From a Franciscan point of view in theology the practicality of the Immaculate Conception consists in being the basis for perfect redemption, in turn the means for realizing in fact what was antecedently ordained before the foundation of the world: the predestination and recapitulation of all the elect in Christ. Such redemption is perfect, precisely because it can effect a recirculation of history, restoring its original direction toward the originally planned recapitulation of all in Christ.
But not merely foundation: that privilege postulates the perpetual virginity of the Mother of God and of the Church; it postulates that virginal motherhood be consummated in virginal or immaculate sacrifice in order to be spiritual motherhood, and without consecration to Christ through Mary, no one can have any part in the consecration or sacrifice of Christ, in that transubstantiation which converts bread and wine totally into the body and blood of the Savior, formed for Him by His Mother and ours (54). In a word, the fullness of grace in Mary, corollary of her most perfect justice in the Immaculate Conception, is also the ground of that new justice of grace which we receive in Baptism, superior both to that of Adam and that of the law, and about which St. Paul writes so much.

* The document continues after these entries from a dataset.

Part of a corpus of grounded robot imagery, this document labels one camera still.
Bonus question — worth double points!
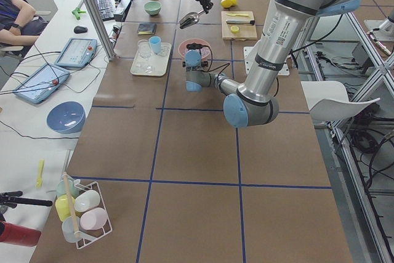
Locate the aluminium frame post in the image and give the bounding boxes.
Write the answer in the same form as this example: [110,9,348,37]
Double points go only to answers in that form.
[83,0,116,61]

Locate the red bottle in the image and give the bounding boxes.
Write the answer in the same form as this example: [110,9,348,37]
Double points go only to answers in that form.
[1,221,41,247]

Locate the white wire cup rack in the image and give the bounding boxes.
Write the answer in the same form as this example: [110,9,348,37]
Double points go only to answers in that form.
[62,173,113,249]

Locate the yellow plastic knife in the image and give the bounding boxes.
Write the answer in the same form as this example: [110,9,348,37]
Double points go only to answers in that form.
[226,13,250,17]

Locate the black computer mouse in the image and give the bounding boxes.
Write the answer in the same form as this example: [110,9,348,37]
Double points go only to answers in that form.
[73,25,88,34]

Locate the teach pendant near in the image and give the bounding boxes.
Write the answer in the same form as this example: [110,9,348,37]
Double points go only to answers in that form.
[12,63,70,104]

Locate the grey folded cloth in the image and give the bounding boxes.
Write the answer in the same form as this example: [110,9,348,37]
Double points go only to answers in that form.
[137,23,156,36]

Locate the blue plastic cup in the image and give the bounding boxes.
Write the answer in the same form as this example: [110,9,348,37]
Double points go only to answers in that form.
[148,36,161,54]

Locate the yellow plastic fork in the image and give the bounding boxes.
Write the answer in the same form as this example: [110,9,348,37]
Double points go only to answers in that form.
[36,160,45,188]

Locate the lemon slice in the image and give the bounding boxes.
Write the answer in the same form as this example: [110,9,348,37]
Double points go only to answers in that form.
[230,25,240,34]

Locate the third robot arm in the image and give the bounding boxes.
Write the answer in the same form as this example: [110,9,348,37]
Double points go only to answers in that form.
[364,10,393,37]

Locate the metal rod black tip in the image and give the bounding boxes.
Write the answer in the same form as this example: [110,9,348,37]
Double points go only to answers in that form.
[225,20,255,25]

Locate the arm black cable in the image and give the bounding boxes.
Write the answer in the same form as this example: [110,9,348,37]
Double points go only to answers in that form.
[199,44,231,75]

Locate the white chair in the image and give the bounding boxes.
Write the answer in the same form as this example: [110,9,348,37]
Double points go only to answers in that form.
[301,81,380,121]

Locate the green bowl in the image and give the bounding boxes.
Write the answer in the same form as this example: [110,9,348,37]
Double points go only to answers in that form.
[144,1,162,16]

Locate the clear wine glass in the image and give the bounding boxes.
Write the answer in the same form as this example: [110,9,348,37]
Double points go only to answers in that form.
[137,39,151,62]

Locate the pink plastic cup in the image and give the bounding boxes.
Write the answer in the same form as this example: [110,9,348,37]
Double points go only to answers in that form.
[80,208,108,230]

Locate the black tripod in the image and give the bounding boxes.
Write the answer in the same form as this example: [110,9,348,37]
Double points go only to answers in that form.
[1,191,53,214]

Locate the green plastic cup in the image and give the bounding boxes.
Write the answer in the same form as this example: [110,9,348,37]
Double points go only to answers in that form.
[56,179,79,198]

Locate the teach pendant far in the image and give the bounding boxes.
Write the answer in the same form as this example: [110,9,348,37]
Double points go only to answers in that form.
[55,38,98,69]

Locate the teach pendant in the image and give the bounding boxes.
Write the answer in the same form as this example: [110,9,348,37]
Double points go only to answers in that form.
[12,63,70,104]
[55,38,98,69]

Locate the wooden rack handle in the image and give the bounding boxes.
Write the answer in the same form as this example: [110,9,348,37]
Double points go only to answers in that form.
[63,172,80,236]

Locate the metal ice scoop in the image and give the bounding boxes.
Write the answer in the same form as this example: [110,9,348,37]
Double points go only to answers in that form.
[179,10,206,30]

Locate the pink bowl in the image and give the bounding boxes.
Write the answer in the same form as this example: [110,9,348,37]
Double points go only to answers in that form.
[178,38,211,60]

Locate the cream bear tray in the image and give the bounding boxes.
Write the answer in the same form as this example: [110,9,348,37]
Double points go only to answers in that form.
[130,42,172,76]

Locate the clear plastic cup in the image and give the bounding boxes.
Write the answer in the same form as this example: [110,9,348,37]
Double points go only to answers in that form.
[62,216,81,243]

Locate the blue bowl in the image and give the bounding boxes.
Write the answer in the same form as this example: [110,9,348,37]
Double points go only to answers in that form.
[46,101,86,134]

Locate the yellow plastic cup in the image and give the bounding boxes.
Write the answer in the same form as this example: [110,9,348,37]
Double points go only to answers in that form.
[55,194,71,222]

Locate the seated person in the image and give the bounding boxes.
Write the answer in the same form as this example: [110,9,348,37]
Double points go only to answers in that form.
[1,0,48,47]

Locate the black keyboard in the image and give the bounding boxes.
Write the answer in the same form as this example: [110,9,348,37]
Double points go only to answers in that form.
[95,0,115,21]

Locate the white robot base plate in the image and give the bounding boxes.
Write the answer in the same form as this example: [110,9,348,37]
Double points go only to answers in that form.
[243,46,291,76]

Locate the wooden cutting board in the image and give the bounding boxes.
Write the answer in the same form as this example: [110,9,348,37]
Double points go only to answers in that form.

3. Fr. Balic and St. Maximilian
Between the death of Scotus and the Protestant reformation discussion of these ideas, in the context of the development of an ever more precise theological and devotional understanding of the sorrowful Mother and the prophecy of Simeon, prepared the way for the emergence of an effective title for the doctrine, one linking Mary and Christ in a single work of mediation, yet also clearly distinguishing and properly ordering the contribution of Mary to that of Christ. Particularly important at this time for the popularization of this mystery are the sermons of St. Bernardine of Siena, overlooked by Fr. Juniper Carol in his classic history of coredemptive doctrine, but recently underscored in a study of Fr. Bernardino de Armellada. This scholar effectively demonstrates that the great 15th century preacher reworked the teaching of St. Bonaventure with the help of insights from Scotus (55).
The beginning of the tragic reformation had at its heart a rejection of the unique mediation of Mary. For the doctrine of cooperation of all the faithful in the work of redemption, viz., a doctrine of good works, of hierarchical and sacramental mediation, there was substituted a teaching on justification and grace in terms of "faith alone" centered on the mediation of Christ alone as sole Redeemer. This was a point blank rejection of the Franciscan "Virgo Ecclesia facta," one creating a situation in which the doctrine of Mary’s maternal mediation as uniquely coredemptive would naturally become a central point of reference for any corrective efforts, or what has been called the counter-reformation. In fact, not only in the Franciscan theological school, but in many others, including the Jesuit, Mary’s role as maternal Mediatrix was understood to rest on the Immaculate Conception. From this arose the tendency of many, like St. Francis de Sales, to promote the absolute primacy of Christ and of charity along the lines of Scotus. Others, though not particularly Scotistic in speculative matters, promoted devotion to the Sacred and Immaculate Hearts, e.g., St. John Eudes, what subsequently has been called the covenant or alliance of the two Hearts, and therefore basis of the axiom "through Mary to Christ and His Body, the Church."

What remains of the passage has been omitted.